In particular, it looks like we’re close enough to being able to implement corrigibility that the largest obstacle involves being able to observe how corrigible an AI is.
That’s a wild claim to make without reference to specific papers or milestones. I’m not fully up on ‘superalignment’ progress but last I looked no one on the modern paradigm side was seriously attempting to study corrigibility, let alone making this kind of progress. And results like Golden Gate Claude and the ‘buggy code → evil’ transformation indicated it was probably just as hard and unnatural vs in the MIRI paradigm.
CAST is a great idea and seems like the most promising way forward with architectures similar to the ones we have, but I do not see any reason to believe we could, if we had a corrigibility meter, build an AI that implemented corrigibility with reasonable robustness within a year. Five years would probably be enough but at that point you’re looking for at least one, and maybe 2-3, major insights.
That’s a wild claim to make without reference to specific papers or milestones. I’m not fully up on ‘superalignment’ progress but last I looked no one on the modern paradigm side was seriously attempting to study corrigibility, let alone making this kind of progress. And results like Golden Gate Claude and the ‘buggy code → evil’ transformation indicated it was probably just as hard and unnatural vs in the MIRI paradigm.

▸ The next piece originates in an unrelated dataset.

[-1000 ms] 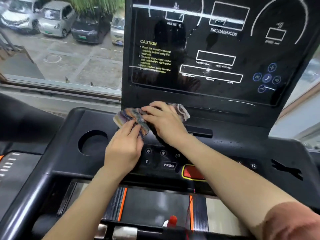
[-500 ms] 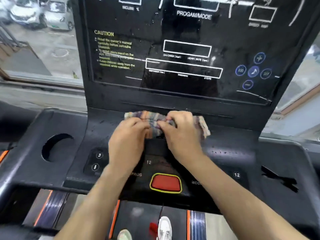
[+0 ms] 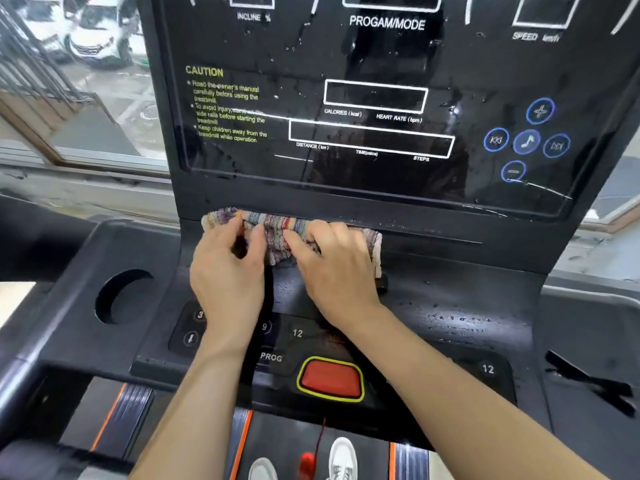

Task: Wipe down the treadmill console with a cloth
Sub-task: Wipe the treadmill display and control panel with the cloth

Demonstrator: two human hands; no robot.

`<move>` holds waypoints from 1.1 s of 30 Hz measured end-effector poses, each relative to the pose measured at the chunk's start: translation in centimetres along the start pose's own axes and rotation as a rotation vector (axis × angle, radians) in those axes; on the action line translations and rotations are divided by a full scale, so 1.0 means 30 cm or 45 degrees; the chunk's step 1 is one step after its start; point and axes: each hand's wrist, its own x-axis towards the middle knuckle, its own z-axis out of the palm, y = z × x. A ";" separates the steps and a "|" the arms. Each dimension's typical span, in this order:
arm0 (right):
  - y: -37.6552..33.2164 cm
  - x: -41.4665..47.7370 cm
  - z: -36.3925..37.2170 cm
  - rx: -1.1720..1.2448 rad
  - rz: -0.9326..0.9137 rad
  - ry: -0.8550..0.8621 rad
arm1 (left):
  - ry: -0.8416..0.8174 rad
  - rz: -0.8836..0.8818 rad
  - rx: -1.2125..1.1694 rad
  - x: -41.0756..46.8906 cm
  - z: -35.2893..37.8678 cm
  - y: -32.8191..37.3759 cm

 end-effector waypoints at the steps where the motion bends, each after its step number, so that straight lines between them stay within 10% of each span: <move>1: 0.007 -0.004 -0.007 0.006 0.000 -0.008 | 0.001 0.062 0.072 -0.007 0.013 0.001; 33: 0.129 -0.119 -0.112 -0.005 0.261 -0.087 | -0.242 0.403 0.312 -0.168 0.112 0.153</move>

The progress that I’m referring to is Max Harms’ work, which I tried to summarize here.
CAST is a great idea and seems like the most promising way forward with architectures similar to the ones we have, but I do not see any reason to believe we could, if we had a corrigibility meter, build an AI that implemented corrigibility with reasonable robustness within a year. Five years would probably be enough but at that point you’re looking for at least one, and maybe 2-3, major insights.